TASK DIRECTIONS –
Check each line of the material below for "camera" and copy those where it appears.

DATA BELOW –
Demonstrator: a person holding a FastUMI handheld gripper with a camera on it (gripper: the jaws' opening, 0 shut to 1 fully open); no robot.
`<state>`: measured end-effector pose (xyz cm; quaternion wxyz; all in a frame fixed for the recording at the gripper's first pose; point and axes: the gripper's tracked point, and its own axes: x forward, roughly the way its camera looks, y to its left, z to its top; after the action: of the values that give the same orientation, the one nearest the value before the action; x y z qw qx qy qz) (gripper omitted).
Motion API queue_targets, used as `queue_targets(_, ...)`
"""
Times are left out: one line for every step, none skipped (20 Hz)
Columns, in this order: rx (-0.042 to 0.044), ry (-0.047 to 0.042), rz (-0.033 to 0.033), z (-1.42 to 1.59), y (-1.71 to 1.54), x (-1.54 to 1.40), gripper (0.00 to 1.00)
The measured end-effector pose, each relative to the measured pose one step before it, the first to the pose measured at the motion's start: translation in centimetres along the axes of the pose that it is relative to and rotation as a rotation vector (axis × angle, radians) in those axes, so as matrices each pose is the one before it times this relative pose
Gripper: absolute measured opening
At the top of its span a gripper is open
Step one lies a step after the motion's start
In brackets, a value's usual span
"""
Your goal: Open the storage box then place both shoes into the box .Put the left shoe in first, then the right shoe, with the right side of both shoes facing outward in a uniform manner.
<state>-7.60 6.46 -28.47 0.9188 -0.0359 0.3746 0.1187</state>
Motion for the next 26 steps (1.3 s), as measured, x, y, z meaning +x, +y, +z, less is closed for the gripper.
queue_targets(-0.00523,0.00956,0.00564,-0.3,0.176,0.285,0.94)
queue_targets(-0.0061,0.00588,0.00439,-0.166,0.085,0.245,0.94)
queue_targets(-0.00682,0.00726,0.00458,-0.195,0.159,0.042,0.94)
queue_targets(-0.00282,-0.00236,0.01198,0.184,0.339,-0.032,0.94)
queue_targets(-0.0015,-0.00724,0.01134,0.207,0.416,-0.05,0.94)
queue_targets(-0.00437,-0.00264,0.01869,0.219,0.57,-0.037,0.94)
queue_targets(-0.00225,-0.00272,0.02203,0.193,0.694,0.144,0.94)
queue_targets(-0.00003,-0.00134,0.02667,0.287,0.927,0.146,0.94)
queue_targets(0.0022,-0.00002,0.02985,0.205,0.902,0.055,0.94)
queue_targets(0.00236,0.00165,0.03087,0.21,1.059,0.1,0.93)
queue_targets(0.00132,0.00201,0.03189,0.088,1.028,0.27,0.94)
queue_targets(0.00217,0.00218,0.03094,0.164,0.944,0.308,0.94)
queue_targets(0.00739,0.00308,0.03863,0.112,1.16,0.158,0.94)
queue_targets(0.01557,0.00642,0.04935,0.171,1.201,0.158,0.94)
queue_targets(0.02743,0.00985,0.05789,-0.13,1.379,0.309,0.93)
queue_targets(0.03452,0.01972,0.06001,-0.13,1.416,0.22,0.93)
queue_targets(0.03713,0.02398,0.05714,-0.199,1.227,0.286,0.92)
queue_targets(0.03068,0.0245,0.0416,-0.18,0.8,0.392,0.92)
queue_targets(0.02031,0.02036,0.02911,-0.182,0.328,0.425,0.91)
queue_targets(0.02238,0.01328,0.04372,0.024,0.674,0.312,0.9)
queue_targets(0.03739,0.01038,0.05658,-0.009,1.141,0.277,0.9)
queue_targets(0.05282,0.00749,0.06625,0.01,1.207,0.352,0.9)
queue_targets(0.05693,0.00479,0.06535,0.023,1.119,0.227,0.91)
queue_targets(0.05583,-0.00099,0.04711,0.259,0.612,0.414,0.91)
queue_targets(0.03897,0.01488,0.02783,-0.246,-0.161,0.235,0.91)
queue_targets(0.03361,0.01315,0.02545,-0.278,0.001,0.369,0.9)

TASK SOLUTION –
Demonstrator: a person holding a FastUMI handheld gripper with a camera on it (gripper: the jaws' opening, 0 shut to 1 fully open); no robot.
`<state>`: measured end-effector pose (xyz cm; quaternion wxyz; all in a frame fixed for the recording at the gripper's first pose; point and axes: the gripper's tracked point, and its own axes: x forward, roughly the way its camera looks, y to its left, z to its top; after the action: of the values that give the same orientation, the one nearest the value before the action; x y z qw qx qy qz) (gripper omitted).

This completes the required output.